Brasília tornou-se, nesta terça-feira (5), o centro das discussões globais sobre preservação hídrica ao sediar a 6ª Conferência Internacional da Rede Global de Museus da Água (WAMU+NET). Realizado no Espaço Cultural Caesb, o evento reúne especialistas de mais de 40 nações para debater o papel das instituições culturais na promoção de novos usos da água e na adaptação aos desafios climáticos. A conferência, organizada pela Adasa em parceria com a UNESCO e a Caesb, ocorre em um momento estratégico para o Brasil, antecedendo a COP 30, que será realizada em Belém.
Durante a cerimônia de abertura, a vice-governadora Celina Leão anunciou um passo decisivo para o patrimônio hídrico nacional: o lançamento da pedra fundamental do Memorial Internacional da Água (MINA). O projeto, que deve ser entregue ainda na atual gestão, funcionará como um centro de educação, ciência e cultura voltado à sustentabilidade. Para os organizadores, sediar este encontro internacional reafirma o compromisso de Brasília — considerada o "berço das águas" do continente — com a governança e a memória hídrica mundial.
A programação se estende até quinta-feira (7) com foco em resiliência e educação:
Tema Central: "Adaptação às Mudanças Climáticas: o papel dos museus na promoção de novos usos da água para futuros resilientes".

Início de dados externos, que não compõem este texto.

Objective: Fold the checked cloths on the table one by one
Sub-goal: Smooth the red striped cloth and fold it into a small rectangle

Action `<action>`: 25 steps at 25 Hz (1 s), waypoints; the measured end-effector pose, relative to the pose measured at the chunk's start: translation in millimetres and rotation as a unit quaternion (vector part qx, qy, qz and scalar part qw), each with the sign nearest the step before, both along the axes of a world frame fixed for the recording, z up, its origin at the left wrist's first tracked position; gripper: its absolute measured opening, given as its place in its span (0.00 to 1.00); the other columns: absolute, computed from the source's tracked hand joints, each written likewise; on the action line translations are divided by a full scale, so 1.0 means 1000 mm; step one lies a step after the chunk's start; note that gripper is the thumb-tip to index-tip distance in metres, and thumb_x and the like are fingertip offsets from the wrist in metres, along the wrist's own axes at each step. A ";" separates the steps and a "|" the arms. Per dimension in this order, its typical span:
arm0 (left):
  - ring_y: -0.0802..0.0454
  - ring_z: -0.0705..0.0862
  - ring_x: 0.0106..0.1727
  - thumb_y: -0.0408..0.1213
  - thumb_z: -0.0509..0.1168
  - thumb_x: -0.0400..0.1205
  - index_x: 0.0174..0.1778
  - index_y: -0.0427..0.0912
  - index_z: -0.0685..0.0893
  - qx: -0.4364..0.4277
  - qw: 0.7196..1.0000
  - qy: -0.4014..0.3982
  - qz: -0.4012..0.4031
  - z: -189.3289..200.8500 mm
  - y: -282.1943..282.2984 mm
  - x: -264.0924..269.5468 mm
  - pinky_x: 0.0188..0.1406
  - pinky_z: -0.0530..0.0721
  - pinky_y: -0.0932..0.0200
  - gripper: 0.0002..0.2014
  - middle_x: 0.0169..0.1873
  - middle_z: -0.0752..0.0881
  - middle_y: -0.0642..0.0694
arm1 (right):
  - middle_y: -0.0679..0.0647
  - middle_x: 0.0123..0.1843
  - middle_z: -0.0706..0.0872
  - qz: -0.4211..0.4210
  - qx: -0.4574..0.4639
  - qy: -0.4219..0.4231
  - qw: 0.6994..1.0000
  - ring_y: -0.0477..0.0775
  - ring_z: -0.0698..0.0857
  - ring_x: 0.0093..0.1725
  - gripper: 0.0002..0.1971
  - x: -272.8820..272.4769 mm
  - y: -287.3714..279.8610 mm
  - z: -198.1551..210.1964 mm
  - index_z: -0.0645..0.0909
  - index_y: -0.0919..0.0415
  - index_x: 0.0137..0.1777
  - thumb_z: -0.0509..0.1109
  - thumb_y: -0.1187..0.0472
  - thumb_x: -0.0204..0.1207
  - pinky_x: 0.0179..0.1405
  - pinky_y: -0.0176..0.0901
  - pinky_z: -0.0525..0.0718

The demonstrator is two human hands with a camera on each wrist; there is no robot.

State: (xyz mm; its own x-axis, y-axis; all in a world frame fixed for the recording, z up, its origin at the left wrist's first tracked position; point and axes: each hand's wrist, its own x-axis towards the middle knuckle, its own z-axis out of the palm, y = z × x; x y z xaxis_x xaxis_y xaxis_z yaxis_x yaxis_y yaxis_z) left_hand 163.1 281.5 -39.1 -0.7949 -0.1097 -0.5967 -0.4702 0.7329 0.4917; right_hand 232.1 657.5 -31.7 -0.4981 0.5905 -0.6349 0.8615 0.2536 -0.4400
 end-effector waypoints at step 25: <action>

Intercâmbio Global: Participação de museus, universidades e organizações internacionais dedicadas à valorização do patrimônio hídrico.
Projeto MINA: O novo memorial integrará a rede pública de ensino, permitindo que estudantes conheçam a história das águas e desenvolvam consciência ambiental.
Conexão UNESCO: O evento integra a agenda do Programa Hidrológico Intergovernamental da UNESCO, fortalecendo a cooperação técnica e cultural.
O diretor executivo da Rede Global de Museus da Água, Eriberto Eulisse, destacou que o MINA concretiza um antigo desejo de reunir as diversas histórias da água em um único espaço de aprendizado. Ao unir tecnologias ancestrais com inovações modernas, o memorial busca colocar o Brasil no mapa mundial da preservação hídrica. A integração entre órgãos como a Adasa, Caesb e a Secretaria de Meio Ambiente demonstra a solidez da agenda ambiental do Distrito Federal na gestão de recursos essenciais para as futuras gerações.